» **What you have to do**: Everything in the listing below from the line containing "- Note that" through the line containing "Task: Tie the" must be repeated exactly; the remaining lines are not wanted.

» **Data below**:
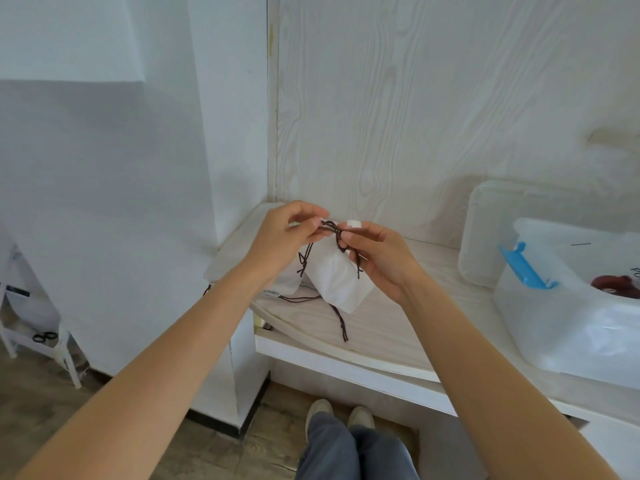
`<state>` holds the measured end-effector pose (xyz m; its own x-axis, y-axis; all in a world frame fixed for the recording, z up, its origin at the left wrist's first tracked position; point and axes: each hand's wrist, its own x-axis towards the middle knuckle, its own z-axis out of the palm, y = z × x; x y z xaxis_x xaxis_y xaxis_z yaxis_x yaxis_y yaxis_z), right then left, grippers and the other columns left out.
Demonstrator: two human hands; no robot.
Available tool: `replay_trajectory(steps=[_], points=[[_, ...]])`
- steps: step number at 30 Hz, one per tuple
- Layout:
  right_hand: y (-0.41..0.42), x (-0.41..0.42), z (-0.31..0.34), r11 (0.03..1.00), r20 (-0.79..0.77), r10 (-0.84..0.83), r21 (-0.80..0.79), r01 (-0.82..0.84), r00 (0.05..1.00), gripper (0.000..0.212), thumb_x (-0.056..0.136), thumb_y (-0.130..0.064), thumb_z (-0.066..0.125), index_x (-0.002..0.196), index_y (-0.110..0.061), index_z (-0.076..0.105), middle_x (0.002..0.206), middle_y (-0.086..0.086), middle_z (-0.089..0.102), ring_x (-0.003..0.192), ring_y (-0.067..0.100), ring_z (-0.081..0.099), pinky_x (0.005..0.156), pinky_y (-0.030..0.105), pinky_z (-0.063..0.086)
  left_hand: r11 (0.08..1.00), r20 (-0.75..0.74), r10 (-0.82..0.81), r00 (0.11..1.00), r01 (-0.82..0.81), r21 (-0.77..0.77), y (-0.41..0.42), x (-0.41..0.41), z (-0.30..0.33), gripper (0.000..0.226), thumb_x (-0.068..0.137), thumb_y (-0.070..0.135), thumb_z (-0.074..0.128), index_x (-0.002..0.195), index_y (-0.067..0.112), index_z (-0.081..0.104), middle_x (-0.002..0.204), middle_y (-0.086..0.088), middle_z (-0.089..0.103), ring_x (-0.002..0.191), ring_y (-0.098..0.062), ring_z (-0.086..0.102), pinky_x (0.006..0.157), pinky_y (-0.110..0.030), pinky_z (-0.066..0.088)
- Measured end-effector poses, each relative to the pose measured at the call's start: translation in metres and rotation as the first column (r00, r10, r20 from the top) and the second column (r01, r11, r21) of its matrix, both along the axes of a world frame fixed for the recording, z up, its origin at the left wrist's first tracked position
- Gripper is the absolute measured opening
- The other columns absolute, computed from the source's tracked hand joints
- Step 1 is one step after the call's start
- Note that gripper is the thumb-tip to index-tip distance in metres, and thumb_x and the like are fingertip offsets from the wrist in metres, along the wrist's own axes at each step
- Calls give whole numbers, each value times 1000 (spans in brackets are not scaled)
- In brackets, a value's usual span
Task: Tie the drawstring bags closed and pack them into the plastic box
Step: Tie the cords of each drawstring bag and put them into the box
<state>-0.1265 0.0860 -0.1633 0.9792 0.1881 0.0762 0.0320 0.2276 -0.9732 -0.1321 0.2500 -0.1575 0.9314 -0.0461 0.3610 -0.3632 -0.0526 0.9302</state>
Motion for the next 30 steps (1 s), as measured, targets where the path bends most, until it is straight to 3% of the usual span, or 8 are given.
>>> replay_trajectory(steps=[2, 6, 10, 15, 18, 23, 27, 30], points=[[5, -2, 1, 999, 38, -51, -4, 51, 998, 14, 84, 3, 61, 88, -9, 68, 75, 0, 68, 64, 8, 60, 55, 15, 43, 998, -25, -26, 999, 24, -61, -3, -3, -2, 24, 93, -6, 44, 91, 6, 64, 89, -7, 66, 79, -9, 70, 76, -15, 53], [11, -4, 1, 991, 92, -119, -48, 123, 989, 14, 83, -2, 64, 84, -15, 69, 82, 0, 69, 74, 12, 57, 64, 20, 40, 997, 42, 38, 998, -41, 70, -8, -6, -4, 32, 91, -9, 40, 91, 7, 67, 91, -2, 68, 84, -5, 68, 80, -16, 53], [12, -7, 2, 990, 76, -127, -49, 130, 989, 12, 83, -2, 64, 83, -14, 66, 76, -1, 68, 67, 7, 61, 61, 18, 43, 983, 110, 76, 991, -92, 157, -9, -6, -3, 39, 86, -9, 42, 90, 17, 70, 92, 5, 70, 88, -7, 68, 86, -22, 53], [13, -8, 4, 986, 66, -156, -41, 159, 986, 8, 82, -5, 67, 83, -13, 65, 80, 3, 69, 70, 10, 63, 60, 19, 44, 972, 171, 104, 980, -136, 189, -11, -7, -6, 13, 83, 8, 67, 91, 15, 72, 87, 9, 71, 83, -3, 67, 79, -16, 51], [14, -10, 6, 986, 77, -153, -60, 158, 985, 8, 82, -6, 67, 82, -13, 64, 80, 3, 69, 70, 11, 64, 57, 17, 46, 965, 198, 157, 968, -193, 179, -11, -5, -7, 15, 80, 8, 70, 82, 24, 72, 82, 12, 70, 79, -3, 65, 76, -16, 50], [11, -7, 7, 967, 161, -168, -166, 194, 973, 9, 80, -8, 70, 82, -14, 65, 80, 3, 69, 68, 8, 62, 58, 18, 43, 984, 59, 90, 994, -98, 150, -7, -3, -1, 19, 84, 3, 65, 81, 22, 69, 78, 8, 68, 71, 3, 65, 74, -15, 49], [11, -6, 4, 827, 439, -226, -385, 409, 870, 11, 80, -11, 71, 87, -14, 63, 81, -8, 65, 70, -4, 59, 63, 8, 43, 989, -87, 52, 995, -39, 144, -6, -5, 2, 10, 89, 4, 59, 95, 8, 66, 74, 4, 62, 53, 10, 56, 52, -2, 38], [9, -8, -2, 675, 605, -300, -412, 612, 738, 15, 80, -11, 70, 90, -20, 62, 93, -6, 55, 82, 9, 55, 69, 6, 40, 991, -142, 73, 987, -56, 123, -6, -4, 0, 9, 89, 7, 59, 94, 11, 65, 74, 4, 62, 54, 7, 55, 50, -2, 37]])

» **Answer for the task**:
- Note that gripper is the thumb-tip to index-tip distance in metres, and thumb_x and the like are fingertip offsets from the wrist in metres, along the wrist's own axes at each step
- Calls give whole numbers, each value times 1000 (spans in brackets are not scaled)
- In brackets, a value's usual span
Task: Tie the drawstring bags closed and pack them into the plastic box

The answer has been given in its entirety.